The timing also feels perfect as I’ve recently started volunteering with Pals Connect, a queer youth-elder project run by the 519 in Toronto. The project focuses on connecting LGBTQI2S individuals with older members of the community facing isolation. So far the experience is echoing some of what I felt with Denise and my friends in Montreal with Les Petits Frères, where the focus of the organization was specifically to assist elderly folks without family.
In other writing news, my poem “Oliver“, about young queer love, was published by Plenitude, Canada’s queer literary magazine. I really enjoy their work, and I was thrilled when they accepted the poem.
My flash piece/prose poem “Concussion” was published in issue 1.1 of Augur. I’ve had a few concussions now due to my convulsive episodes, and although the piece was written after my concussion in April 2017 it more directly channels the big one I had in 2014. Augur is a new Canadian magazine with a focus on “writing that is difficult to classify—whether specifically speculative, substantially surreal, or slightly strange.” I loved both their preview issue and issue 1.1, and they recently released issue 1.2 with some terrific content. They are well worth supporting.
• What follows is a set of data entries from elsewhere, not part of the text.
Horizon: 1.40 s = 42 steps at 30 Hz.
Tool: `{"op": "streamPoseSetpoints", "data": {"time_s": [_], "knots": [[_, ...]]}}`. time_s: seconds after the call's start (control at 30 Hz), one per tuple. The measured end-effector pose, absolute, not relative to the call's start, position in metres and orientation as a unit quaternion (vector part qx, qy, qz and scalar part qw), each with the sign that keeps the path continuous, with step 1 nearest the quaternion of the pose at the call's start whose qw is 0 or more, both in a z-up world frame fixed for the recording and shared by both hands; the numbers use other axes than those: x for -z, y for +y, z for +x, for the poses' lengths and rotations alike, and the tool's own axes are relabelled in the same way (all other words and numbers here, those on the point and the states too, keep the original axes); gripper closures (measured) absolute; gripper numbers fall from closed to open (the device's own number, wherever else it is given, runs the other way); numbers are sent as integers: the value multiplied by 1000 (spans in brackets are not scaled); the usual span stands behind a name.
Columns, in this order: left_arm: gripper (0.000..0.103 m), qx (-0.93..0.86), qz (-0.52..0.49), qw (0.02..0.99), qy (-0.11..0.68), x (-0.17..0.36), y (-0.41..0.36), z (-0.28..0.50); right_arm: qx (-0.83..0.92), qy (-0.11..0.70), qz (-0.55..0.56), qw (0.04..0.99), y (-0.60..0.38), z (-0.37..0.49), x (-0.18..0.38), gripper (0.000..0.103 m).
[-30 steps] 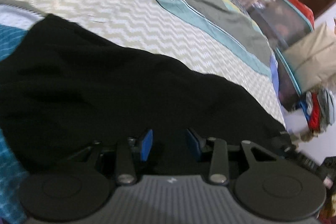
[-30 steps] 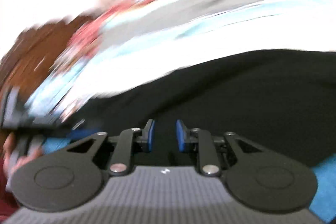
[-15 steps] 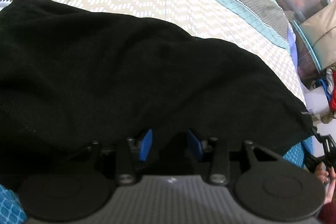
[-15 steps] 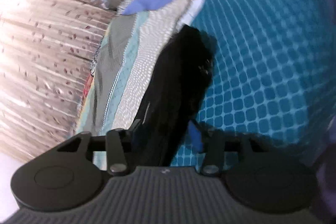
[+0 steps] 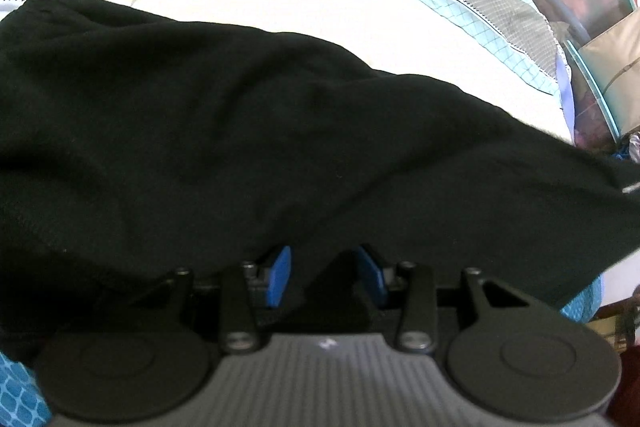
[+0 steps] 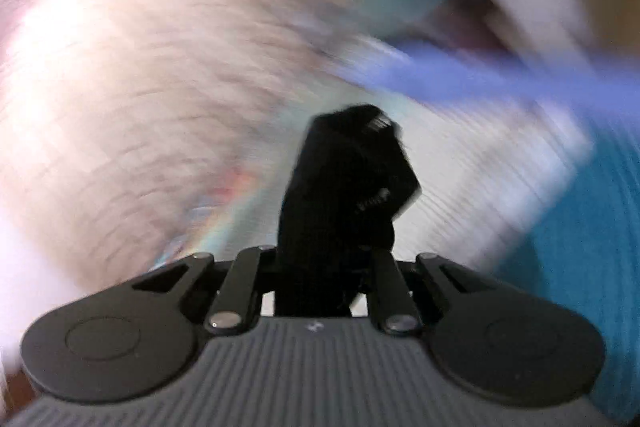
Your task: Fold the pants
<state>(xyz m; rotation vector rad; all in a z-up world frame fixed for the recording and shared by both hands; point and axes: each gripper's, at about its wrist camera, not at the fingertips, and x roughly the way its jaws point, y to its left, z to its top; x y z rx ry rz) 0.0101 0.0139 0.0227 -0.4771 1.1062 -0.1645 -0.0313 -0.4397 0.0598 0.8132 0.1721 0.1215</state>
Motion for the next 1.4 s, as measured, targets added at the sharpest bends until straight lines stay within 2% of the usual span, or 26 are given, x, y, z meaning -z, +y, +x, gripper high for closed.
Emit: {"op": "streamPoseSetpoints", "data": {"time_s": [0.03,0.1,0.23,0.27,0.3,0.33,0.37,0.5,0.57,0.67,0.9,1.03,1.2,1.37,1.4], "knots": [[65,78,-222,821,519,-23,13,10,-77,63,373,923,-436,-38,-66,84],[64,80,-219,823,519,-23,12,10,-54,87,380,919,-444,-39,-57,83],[63,84,-214,824,517,-24,11,8,122,264,412,864,-467,-24,12,84],[63,84,-214,825,516,-24,11,8,125,256,428,857,-468,-32,26,84],[63,85,-214,825,516,-24,11,7,122,222,447,858,-467,-41,27,78],[63,86,-214,824,517,-24,11,7,133,199,464,853,-466,-51,26,69],[63,86,-214,824,518,-24,11,8,154,182,470,850,-465,-58,22,66],[61,87,-218,824,516,-24,11,8,206,184,441,854,-473,-61,9,65],[61,88,-219,825,514,-22,12,7,264,161,410,858,-474,-70,-4,60],[60,88,-217,825,514,-23,12,7,302,134,432,839,-483,-86,-11,59],[56,88,-212,828,511,-30,8,8,195,141,358,902,-443,-67,-40,59],[56,90,-216,843,485,-44,16,3,34,227,291,929,-368,-23,-48,59],[56,40,-222,867,444,-65,54,9,-173,309,189,916,-234,27,-47,61],[55,-42,-237,883,403,-81,119,23,-208,369,186,886,-177,65,-25,65],[53,-62,-224,889,395,-86,133,26,-174,378,175,892,-182,74,-18,70]]}}
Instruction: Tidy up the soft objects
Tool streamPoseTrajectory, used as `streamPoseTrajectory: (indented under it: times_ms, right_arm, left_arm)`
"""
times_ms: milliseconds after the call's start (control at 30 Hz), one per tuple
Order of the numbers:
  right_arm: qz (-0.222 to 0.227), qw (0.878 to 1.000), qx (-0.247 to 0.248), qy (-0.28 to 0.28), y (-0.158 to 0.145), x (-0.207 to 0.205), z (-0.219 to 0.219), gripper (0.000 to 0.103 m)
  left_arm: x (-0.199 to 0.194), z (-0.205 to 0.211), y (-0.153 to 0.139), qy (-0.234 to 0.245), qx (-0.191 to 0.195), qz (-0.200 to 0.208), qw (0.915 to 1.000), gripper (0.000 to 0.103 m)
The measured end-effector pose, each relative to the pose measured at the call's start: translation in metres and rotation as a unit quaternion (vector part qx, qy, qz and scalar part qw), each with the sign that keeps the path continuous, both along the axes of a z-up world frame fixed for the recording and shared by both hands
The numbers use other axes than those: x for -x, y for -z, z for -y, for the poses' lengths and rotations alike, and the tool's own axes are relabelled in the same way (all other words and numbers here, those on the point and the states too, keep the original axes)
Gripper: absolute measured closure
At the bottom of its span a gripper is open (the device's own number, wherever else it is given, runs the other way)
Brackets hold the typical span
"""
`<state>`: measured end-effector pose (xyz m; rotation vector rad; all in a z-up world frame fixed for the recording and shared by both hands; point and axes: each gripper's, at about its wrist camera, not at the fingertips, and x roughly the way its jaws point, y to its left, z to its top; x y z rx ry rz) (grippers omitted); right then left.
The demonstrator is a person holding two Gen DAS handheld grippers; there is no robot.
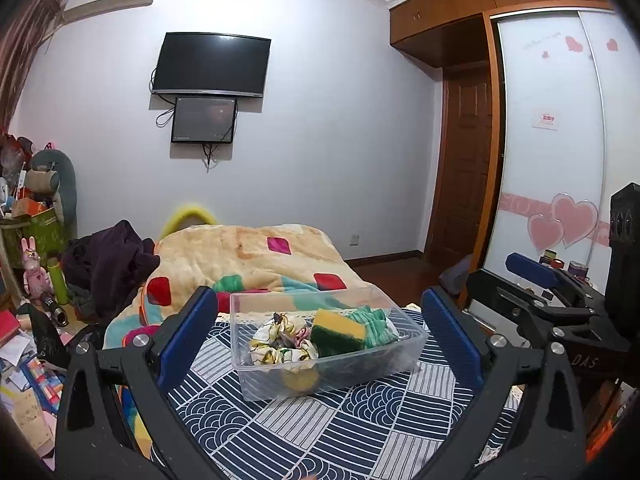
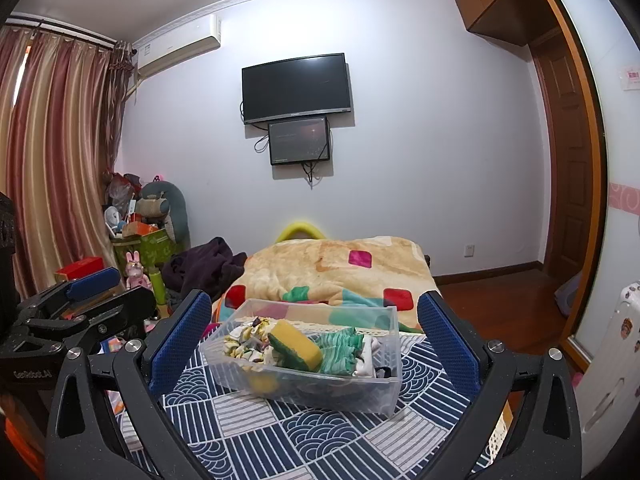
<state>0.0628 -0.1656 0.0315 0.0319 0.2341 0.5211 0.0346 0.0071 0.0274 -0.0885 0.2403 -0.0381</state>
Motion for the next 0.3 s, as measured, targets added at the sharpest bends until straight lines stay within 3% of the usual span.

Another story, “The River Street Witch”, was published in the anthology Alice Unbound: Beyond Wonderland (Exile Editions), edited by Colleen Anderson, which received a starred review from Publisher’s Weekly. Back in 2016 my essay “Growing up in Wonderland” about living with Alice in Wonderland Syndrome (Todd’s Syndrome) was published in Uncanny Magazine. Colleen apparently enjoyed the piece and asked me to write a story about it, which it turned out I had already been working on at the time. So now my very weird neurological/perception disorder has manifested in a little girl who, because of this condition, is convinced she is a witch. It’s quite a dark piece.
Finally, I just learned my poem “niece with a peach following four minutes of Planet Earth” was accepted by Yes Poetry, another journal with a strong focus on marginalized voices. I don’t yet know when this one will appear, but I’m glad to have it there. My niece/goddaughter Théa inspired this one in the way she keeps copying different behaviour. I think it’s a cute poem, but my family finds it a little horrifying.
I’ve been writing a lot of poetry of late, as well as some new creative non-fiction. It’s been a good year for my writing, in no small part due to the grants I received from the Ontario Arts Council. And that’s it for now!